Bajarin pointed out, for example, that while the Arab Spring was clearly an important event, it could just be a precursor to more technology-enabled social change if people in repressed countries get more access to information via the Internet. And Internet-connected smartphones could help people conduct commerce and run their businesses, potentially increasing their earning ability.

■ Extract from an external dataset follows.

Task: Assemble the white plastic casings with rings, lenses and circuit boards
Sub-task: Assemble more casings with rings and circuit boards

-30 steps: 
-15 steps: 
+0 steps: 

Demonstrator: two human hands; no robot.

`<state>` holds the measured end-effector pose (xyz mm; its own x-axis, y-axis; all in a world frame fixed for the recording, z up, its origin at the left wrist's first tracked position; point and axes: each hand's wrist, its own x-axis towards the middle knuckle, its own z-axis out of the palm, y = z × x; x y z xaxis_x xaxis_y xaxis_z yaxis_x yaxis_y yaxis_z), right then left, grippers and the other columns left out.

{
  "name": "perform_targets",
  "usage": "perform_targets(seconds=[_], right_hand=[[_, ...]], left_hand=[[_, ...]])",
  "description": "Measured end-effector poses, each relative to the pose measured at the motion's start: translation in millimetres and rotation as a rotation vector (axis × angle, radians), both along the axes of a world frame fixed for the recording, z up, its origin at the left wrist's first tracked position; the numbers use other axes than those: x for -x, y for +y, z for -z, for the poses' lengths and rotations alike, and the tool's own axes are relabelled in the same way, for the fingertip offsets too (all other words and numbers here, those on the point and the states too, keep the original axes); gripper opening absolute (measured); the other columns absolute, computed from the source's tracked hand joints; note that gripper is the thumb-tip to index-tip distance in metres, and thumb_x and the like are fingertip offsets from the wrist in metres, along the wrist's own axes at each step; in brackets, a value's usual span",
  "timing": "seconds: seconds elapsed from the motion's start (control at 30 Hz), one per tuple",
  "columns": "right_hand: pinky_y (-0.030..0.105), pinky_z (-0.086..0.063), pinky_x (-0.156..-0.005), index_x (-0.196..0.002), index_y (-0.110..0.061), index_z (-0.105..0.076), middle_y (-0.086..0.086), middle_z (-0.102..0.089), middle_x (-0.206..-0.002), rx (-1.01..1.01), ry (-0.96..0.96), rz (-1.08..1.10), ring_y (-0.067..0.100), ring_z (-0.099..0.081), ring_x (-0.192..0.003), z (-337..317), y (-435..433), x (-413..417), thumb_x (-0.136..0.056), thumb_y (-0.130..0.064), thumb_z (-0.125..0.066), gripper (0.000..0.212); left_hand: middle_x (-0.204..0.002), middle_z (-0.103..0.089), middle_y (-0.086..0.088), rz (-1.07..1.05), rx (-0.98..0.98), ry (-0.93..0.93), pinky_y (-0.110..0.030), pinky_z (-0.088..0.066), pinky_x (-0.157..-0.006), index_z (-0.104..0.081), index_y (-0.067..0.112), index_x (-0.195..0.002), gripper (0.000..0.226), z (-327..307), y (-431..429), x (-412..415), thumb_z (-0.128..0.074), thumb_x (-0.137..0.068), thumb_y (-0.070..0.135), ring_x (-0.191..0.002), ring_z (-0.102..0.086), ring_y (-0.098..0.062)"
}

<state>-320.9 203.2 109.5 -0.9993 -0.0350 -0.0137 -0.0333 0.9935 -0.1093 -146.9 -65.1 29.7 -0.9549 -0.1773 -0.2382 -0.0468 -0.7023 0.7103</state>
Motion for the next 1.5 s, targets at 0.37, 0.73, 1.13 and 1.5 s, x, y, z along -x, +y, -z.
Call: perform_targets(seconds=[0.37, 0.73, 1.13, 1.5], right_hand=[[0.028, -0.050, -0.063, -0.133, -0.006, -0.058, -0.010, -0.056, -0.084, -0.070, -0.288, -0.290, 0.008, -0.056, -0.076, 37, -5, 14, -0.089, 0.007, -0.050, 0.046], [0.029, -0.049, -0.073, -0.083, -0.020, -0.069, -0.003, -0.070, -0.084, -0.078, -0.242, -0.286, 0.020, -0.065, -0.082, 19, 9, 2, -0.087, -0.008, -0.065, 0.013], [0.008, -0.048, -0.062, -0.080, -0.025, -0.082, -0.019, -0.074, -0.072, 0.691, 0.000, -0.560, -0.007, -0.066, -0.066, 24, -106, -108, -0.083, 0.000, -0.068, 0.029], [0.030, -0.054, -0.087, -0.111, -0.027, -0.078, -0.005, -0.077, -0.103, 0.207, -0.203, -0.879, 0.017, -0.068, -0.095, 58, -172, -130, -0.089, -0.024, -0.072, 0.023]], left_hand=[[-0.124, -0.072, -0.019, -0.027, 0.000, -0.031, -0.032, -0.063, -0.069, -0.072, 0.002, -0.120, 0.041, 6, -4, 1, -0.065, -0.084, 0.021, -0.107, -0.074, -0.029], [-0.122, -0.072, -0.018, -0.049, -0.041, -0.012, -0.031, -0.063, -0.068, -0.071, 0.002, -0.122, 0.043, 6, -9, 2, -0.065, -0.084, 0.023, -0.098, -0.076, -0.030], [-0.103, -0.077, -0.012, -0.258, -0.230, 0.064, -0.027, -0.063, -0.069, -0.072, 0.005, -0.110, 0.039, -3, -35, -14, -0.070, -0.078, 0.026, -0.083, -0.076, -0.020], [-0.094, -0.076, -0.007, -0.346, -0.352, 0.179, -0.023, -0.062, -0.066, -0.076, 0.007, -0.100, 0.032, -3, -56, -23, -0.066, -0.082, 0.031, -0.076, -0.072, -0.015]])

His comments are based on research we’ve been doing at Creative Strategies as we forecast the longer-range demand for smartphones. More than 2 billion cellphones will be sold in 2015, with about 1.5 billion of them smartphones. However, thanks to lowering prices, nearly all cellphones sold will be smartphones by 2018. At the same time, new wireless infrastructure being built in developing countries is opening the door for an increasing number of people to get online via the mobile Internet. If those people get access to low-cost smartphones, it could have major political, economic and educational ramifications few of us realize is possible.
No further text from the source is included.